• Problem to work on: Repeat the listing below verbatim, without its images.

• Exercise data:
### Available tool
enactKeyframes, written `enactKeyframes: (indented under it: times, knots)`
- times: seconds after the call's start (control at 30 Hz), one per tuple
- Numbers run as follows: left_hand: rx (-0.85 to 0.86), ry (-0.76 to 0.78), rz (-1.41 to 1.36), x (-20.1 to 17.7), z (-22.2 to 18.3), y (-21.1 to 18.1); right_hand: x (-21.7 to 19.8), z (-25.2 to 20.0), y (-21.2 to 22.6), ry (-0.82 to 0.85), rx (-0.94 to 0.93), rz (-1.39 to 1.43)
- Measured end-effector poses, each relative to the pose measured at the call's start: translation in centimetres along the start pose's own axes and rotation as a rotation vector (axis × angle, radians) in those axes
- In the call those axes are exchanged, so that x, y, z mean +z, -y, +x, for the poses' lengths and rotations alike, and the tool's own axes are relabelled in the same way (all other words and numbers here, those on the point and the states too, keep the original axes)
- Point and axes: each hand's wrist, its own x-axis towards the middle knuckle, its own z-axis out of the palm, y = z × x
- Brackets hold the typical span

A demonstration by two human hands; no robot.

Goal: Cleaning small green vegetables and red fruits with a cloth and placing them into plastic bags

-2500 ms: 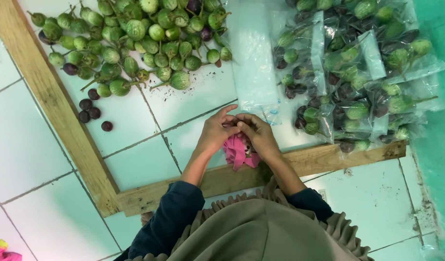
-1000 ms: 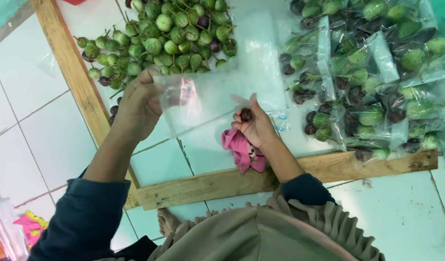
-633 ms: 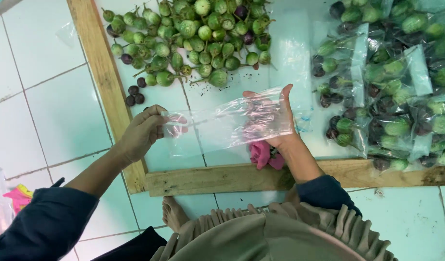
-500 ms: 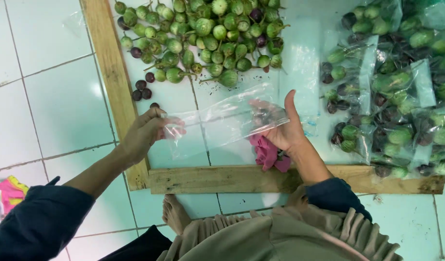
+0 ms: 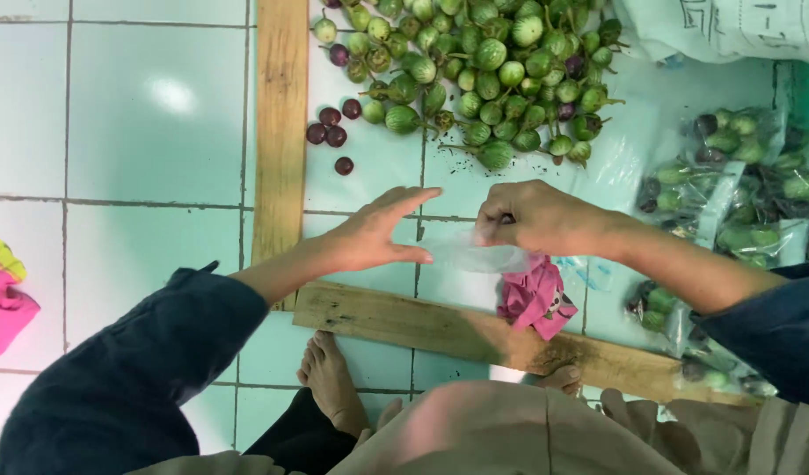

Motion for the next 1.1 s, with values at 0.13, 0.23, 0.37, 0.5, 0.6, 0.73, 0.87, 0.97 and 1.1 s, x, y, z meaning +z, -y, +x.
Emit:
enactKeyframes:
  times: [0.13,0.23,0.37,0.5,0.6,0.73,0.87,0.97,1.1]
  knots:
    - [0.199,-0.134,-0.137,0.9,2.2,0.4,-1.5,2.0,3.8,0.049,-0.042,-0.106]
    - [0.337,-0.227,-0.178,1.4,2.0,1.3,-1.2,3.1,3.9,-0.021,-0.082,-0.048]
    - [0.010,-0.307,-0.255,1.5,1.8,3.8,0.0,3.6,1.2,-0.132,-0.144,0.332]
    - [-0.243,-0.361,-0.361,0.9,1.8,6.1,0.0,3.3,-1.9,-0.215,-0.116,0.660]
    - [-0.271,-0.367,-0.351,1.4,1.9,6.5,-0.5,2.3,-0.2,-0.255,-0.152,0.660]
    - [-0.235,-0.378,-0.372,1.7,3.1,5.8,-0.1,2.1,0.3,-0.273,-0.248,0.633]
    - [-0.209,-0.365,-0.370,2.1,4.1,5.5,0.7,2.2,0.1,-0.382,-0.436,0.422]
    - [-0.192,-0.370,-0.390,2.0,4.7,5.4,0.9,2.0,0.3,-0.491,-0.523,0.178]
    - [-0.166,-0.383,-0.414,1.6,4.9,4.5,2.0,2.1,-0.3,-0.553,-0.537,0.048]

• Response to this exercise:
### Available tool
enactKeyframes, written `enactKeyframes: (indented under it: times, knots)`
- times: seconds after the call's start (control at 30 Hz), one per tuple
- Numbers run as follows: left_hand: rx (-0.85 to 0.86), ry (-0.76 to 0.78), rz (-1.41 to 1.36), x (-20.1 to 17.7), z (-22.2 to 18.3), y (-21.1 to 18.1); right_hand: x (-21.7 to 19.8), z (-25.2 to 20.0), y (-21.2 to 22.6), ry (-0.82 to 0.85), rx (-0.94 to 0.93), rz (-1.39 to 1.43)
- Measured end-effector poses, each relative to the pose measured at the call's start: translation in centimetres along the start pose's own axes and rotation as a rotation vector (axis × angle, radians) in those axes
- In the call those axes are exchanged, so that x, y, z mean +z, -y, +x, for the poses' lengths and rotations alike, and the tool's own axes are relabelled in the same way (all other words and numbers here, those on the point and the states too, keep the original axes)
- Point and axes: each hand's wrist, its own x-axis towards the middle knuckle, its own z-axis out of the palm, y = z × x
- Brackets hold the typical span

A demonstration by two human hands; no robot.

Goal: Cleaning small green vegetables and red fruits with a cloth and placing them into plastic bags

-2500 ms: 
-1000 ms: 
-633 ms: 
-500 ms: 
+0 ms: 

Motion for the next 1.1 s, with values at 0.13, 0.23, 0.37, 0.5, 0.6, 0.73, 0.87, 0.97 and 1.1 s, x, y, z meaning +z, -y, +x.
Emit:
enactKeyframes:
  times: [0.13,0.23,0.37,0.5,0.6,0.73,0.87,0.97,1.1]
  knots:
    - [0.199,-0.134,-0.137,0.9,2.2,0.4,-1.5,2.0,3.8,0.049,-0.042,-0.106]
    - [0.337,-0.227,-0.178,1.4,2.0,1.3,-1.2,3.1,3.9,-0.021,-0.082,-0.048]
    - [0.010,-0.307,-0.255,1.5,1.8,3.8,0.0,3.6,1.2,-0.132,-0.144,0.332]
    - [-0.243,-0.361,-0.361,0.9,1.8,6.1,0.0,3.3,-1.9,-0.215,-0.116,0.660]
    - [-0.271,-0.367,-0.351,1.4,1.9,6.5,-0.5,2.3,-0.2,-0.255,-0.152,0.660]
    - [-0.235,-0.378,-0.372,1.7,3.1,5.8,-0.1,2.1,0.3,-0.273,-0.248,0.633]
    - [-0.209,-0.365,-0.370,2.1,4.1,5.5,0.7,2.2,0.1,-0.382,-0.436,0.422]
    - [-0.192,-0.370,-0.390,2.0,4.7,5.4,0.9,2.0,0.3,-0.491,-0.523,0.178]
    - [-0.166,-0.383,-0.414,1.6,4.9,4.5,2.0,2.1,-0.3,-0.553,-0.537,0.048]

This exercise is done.